Eighty-five percent of women who inherit mutations in a gene called BRCA develop breast cancer, and 65 percent with the same mutation develop ovarian cancer. Despite intense study, the exact way the gene predisposes patients to breast and ovarian cancer remained a mystery--until now.
MIT researchers report in the Oct. 24 issue of Science a new reason why mutations in the BRCA gene affect a tumor-suppressor protein that plays an important role in repairing damaged DNA.
"Based on the information gained from this newly identified role, we can now begin to understand part of the mechanism for how [the tumor suppressor protein] BRCA1 and a related protein, PTIP, relay the DNA damage signal and how BRCA1 helps control the DNA repair process," said Michael B. Yaffe, associate professor of biology in MIT's Center for Cancer Research and one of the study's authors.
"In addition, we can now use this information to design new anticancer drugs that target the BRCT domain-containing proteins that are found in several proteins, including the tumor suppressor protein BRCA1," he said. "Even though long-term loss of BRCT domain function is bad because it causes cancer, short-term loss can actually be helpful by making tumor cells more sensitive to radiation and chemotherapy," Yaffe said.
Many proteins help repair DNA that's damaged through normal wear and tear as it replicates. Without the protein-to-protein signaling network that marshals the forces of cancer-fighting proteins throughout the body, we would develop tumors far more frequently.
To decipher the precise functions of proteins on a molecular level, Yaffe and colleagues developed a screen to detect the proteins that respond to "911 calls" from damaged DNA. Using this screen, he and biology graduate students Isaac A. Manke and Drew M.Lowery and postdoctoral associate Ahnco Nguyen found that you need two similar chunks of a protein molecule, called BRCT domains, working together to help form protein-repair complexes when DNA is damaged. Loss of the binding function causes cancer because the tumor-suppressing, DNA-repairing proteins are not activated to do this job.
Yaffe works on mapping the signaling networks in protein-to-protein interactions, which go beyond the DNA repair system. Researchers currently understand the functions of only around 10 to 20 percent of the 100,000 proteins in our bodies. Those 100,000 proteins may be involved in only a few hundred vital pathways that control virtually all of our body functions, from stem cells that become organs, bones, muscles, neurons, etc., to cells that cause our bodies to age and die.

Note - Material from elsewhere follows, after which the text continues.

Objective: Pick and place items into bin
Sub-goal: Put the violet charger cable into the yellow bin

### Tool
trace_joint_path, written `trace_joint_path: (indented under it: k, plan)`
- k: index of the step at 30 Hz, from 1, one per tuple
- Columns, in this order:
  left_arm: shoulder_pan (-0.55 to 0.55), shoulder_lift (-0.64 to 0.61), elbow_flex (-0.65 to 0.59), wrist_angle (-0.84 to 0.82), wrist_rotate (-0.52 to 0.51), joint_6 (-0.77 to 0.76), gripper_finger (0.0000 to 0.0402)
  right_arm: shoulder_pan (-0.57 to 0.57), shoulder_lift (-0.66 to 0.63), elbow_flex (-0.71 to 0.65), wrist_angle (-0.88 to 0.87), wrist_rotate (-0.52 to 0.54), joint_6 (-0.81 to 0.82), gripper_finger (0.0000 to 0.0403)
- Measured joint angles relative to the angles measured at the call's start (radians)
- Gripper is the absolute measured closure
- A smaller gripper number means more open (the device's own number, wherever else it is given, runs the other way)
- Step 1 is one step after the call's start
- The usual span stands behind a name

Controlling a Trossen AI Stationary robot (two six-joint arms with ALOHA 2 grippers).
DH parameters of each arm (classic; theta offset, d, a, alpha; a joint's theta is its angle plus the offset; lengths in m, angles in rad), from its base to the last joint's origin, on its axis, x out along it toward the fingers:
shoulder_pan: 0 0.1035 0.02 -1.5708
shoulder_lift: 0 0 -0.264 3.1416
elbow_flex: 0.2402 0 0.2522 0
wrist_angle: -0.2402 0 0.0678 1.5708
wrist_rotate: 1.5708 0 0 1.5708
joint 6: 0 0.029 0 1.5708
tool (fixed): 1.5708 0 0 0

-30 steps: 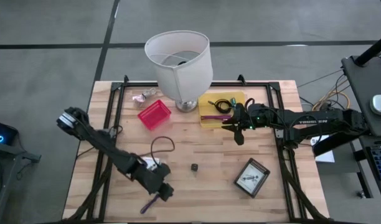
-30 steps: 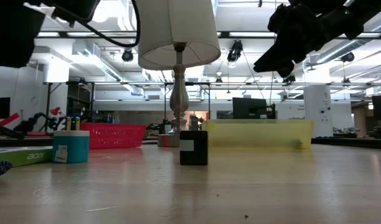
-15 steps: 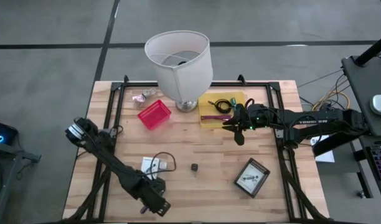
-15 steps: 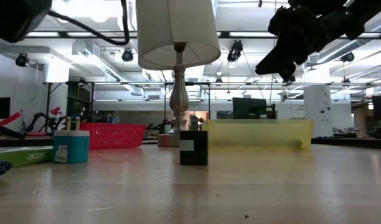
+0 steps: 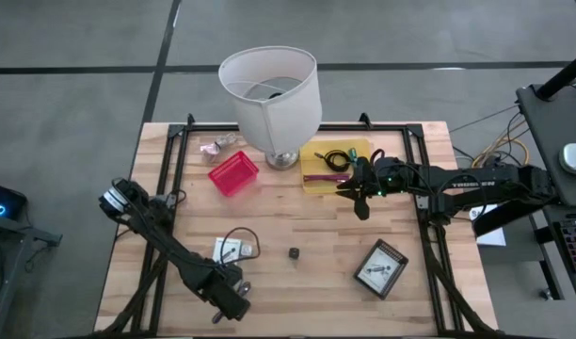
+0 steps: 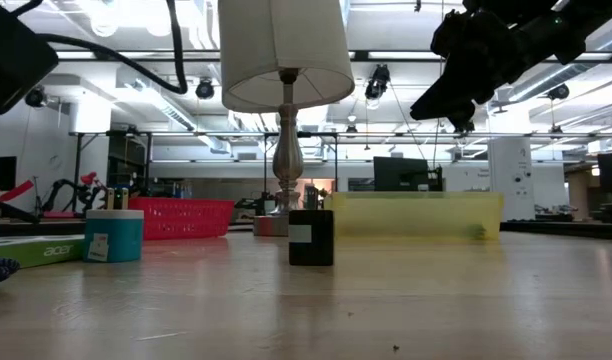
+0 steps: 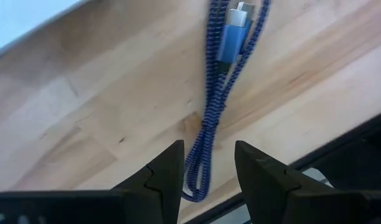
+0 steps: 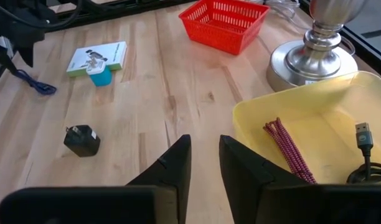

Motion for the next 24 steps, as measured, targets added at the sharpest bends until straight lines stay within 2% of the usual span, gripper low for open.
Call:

Part of what makes this identification task so daunting is that these myriad proteins all talk to each other in complex ways, and some may "pinch hit" for others.
Proteins are made up of modules strung together like beads on a string. When proteins communicate with each other to form multiprotein complexes, the modules on one protein bind to short sequences on other proteins. Often, this type of binding only occurs when the short sequences have been chemically changed by the addition of a phosphate group. A family of enzymes called protein kinases sticks these phosphates on the short sequences in a process called phosphorylation.
Yaffe likened the scenario to a basketball being stuck onto the outside of a building. For a protein, a phosphate group only a few atoms long represents a tiny structural change (as would be a basketball stuck on a building), yet it sets into motion a complicated string of events. Only when the phosphate group is present will proteins assemble or change their activity.
Based on this information, Yaffe and colleagues made short separate phosphorylated modules and went fishing. Knowing that kinases determined where to stick the phosphate groups, he chose a set of kinases that are known to deal with cells that have damaged DNA. He found that two similar chunks, or domains, on the BRCA1 and PTIP protein molecules function together as a single module to bind to a specific site. The mutation in the BRCA1 gene that causes cancer disables the ability of the molecule to bind, making BRCA1 incapable of doing its cancer-fighting job.
Yaffe's group has pinpointed and analyzed some 80 snippets of different proteins. "I think our approach is the most direct approach to identifying protein function," he said. Other approaches rely on knocking out a particular protein and observing the result. Even if the result is dramatic, you still don't know exactly what has occurred or why, because so many proteins interact in such complex ways.
"Not only does our approach tell you the biochemical function of a protein molecule, it tells you which proteins are likely to interact with it and the actual mechanism that is likely to be at work. You can use this information to solve the X-ray structure and look, in atomic detail, at how they're working," Yaffe said. Once you know the players in a particular function, you can try to make a drug that would enhance or inhibit its function.
This work is supported by the National Institutes of Health and a Burroughs-Wellcome Career Development Award.
A version of this article appeared in MIT Tech Talk on October 29, 2003.